EXERCISE REQUIREMENTS: Reproduce the data that follows precisely.

BEGIN DATA BELOW

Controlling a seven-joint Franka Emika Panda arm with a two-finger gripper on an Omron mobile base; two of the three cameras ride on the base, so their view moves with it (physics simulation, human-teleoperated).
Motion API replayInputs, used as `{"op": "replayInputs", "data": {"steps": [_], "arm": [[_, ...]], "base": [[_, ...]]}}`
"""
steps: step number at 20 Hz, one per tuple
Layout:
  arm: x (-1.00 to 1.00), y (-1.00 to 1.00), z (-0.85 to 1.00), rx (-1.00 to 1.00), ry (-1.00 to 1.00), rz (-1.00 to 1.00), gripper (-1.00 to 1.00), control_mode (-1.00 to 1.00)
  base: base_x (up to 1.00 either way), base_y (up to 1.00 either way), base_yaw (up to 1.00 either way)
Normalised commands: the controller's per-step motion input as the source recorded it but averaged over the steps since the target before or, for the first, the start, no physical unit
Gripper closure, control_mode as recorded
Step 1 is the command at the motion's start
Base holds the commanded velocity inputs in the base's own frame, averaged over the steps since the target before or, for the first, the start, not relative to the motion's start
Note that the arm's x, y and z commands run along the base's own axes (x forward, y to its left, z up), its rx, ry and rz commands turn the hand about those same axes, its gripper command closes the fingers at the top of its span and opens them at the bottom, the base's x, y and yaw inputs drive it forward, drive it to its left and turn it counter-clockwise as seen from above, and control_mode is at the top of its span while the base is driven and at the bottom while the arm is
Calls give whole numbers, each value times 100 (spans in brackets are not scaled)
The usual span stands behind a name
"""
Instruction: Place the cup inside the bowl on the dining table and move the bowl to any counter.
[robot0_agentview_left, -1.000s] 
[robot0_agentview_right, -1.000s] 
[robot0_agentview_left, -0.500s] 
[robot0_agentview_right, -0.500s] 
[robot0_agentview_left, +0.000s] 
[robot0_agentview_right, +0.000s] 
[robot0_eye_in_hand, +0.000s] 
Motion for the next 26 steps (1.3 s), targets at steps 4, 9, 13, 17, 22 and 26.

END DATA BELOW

WRITTEN REPLY:
Controlling a seven-joint Franka Emika Panda arm with a two-finger gripper on an Omron mobile base; two of the three cameras ride on the base, so their view moves with it (physics simulation, human-teleoperated).
Motion API replayInputs, used as `{"op": "replayInputs", "data": {"steps": [_], "arm": [[_, ...]], "base": [[_, ...]]}}`
"""
steps: step number at 20 Hz, one per tuple
Layout:
  arm: x (-1.00 to 1.00), y (-1.00 to 1.00), z (-0.85 to 1.00), rx (-1.00 to 1.00), ry (-1.00 to 1.00), rz (-1.00 to 1.00), gripper (-1.00 to 1.00), control_mode (-1.00 to 1.00)
  base: base_x (up to 1.00 either way), base_y (up to 1.00 either way), base_yaw (up to 1.00 either way)
Normalised commands: the controller's per-step motion input as the source recorded it but averaged over the steps since the target before or, for the first, the start, no physical unit
Gripper closure, control_mode as recorded
Step 1 is the command at the motion's start
Base holds the commanded velocity inputs in the base's own frame, averaged over the steps since the target before or, for the first, the start, not relative to the motion's start
Note that the arm's x, y and z commands run along the base's own axes (x forward, y to its left, z up), its rx, ry and rz commands turn the hand about those same axes, its gripper command closes the fingers at the top of its span and opens them at the bottom, the base's x, y and yaw inputs drive it forward, drive it to its left and turn it counter-clockwise as seen from above, and control_mode is at the top of its span while the base is driven and at the bottom while the arm is
Calls give whole numbers, each value times 100 (spans in brackets are not scaled)
The usual span stands behind a name
"""
Instruction: Place the cup inside the bowl on the dining table and move the bowl to any counter.
[robot0_agentview_left, -1.000s] 
[robot0_agentview_right, -1.000s] 
[robot0_agentview_left, -0.500s] 
[robot0_agentview_right, -0.500s] 
[robot0_agentview_left, +0.000s] 
[robot0_agentview_right, +0.000s] 
[robot0_eye_in_hand, +0.000s] 
Motion for the next 26 steps (1.3 s), targets at steps 4, 9, 13, 17, 22 and 26.

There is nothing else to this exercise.